Abstracts
Résumé
Comme la confection autrefois, la grande distribution constitue aujourd’hui une industrie de main d’oeuvre dans laquelle il s’agit de tirer les bénéfices d’une utilisation rationnelle des employés. Dans un contexte qui depuis quelques années connaît un ralentissement au niveau national, générer de nouveaux profits passe pour les enseignes dominantes par le développement de politiques d’internationalisation-externalisation couplées à un remodelage de l’organisation du travail à l’échelle nationale. Quelles sont les conséquences de cette refonte de l’organisation sur l’engagement des salariés ? Deux constats émergent de notre recherche. D’une part, au sein des points de vente, l’évolution du procès de travail repose sur une réactivité différenciée exigée des salariés selon leur statut, reflétant une mise en flux tendu du travail à effectif restreint.
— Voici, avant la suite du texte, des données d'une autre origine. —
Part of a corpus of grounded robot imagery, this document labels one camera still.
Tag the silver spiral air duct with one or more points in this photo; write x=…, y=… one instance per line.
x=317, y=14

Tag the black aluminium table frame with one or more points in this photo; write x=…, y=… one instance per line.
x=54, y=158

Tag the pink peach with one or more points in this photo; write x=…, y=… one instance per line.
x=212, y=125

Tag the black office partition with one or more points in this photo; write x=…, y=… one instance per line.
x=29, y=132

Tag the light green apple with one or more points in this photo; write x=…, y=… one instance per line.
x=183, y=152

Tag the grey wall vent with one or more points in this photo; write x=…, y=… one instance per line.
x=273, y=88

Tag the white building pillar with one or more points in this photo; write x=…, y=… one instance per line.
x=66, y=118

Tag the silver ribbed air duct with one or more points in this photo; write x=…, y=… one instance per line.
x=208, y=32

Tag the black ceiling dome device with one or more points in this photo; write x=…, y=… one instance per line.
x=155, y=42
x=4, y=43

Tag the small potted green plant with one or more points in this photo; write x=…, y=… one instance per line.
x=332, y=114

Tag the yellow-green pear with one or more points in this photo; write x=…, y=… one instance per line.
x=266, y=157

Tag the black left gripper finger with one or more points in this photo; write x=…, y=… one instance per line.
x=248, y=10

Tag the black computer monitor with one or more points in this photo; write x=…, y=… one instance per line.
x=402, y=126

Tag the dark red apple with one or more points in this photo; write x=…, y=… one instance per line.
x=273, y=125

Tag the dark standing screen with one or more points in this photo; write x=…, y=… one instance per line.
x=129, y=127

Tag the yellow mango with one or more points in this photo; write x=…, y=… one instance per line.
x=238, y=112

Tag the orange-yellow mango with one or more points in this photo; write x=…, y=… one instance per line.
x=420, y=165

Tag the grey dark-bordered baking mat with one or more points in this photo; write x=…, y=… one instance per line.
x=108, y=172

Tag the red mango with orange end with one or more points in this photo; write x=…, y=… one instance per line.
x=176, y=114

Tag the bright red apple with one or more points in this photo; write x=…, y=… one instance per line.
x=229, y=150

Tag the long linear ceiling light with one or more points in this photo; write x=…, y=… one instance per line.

D’autre part, les rapports sociaux au sein des points de vente ainsi qu’au sein du groupement sont marqués par une absence d’autorité hiérarchique directe alors que se maintient un fort contrôle limitant la formation de collectifs ou de toute forme de contre-pouvoir. Cette nouvelle organisation permet de vaincre l’ennui et la monotonie d’un travail répétitif, mais entraîne progressivement chez les salariés la remise en question à la fois de leur rôle et de leur affirmation identitaire par leur travail.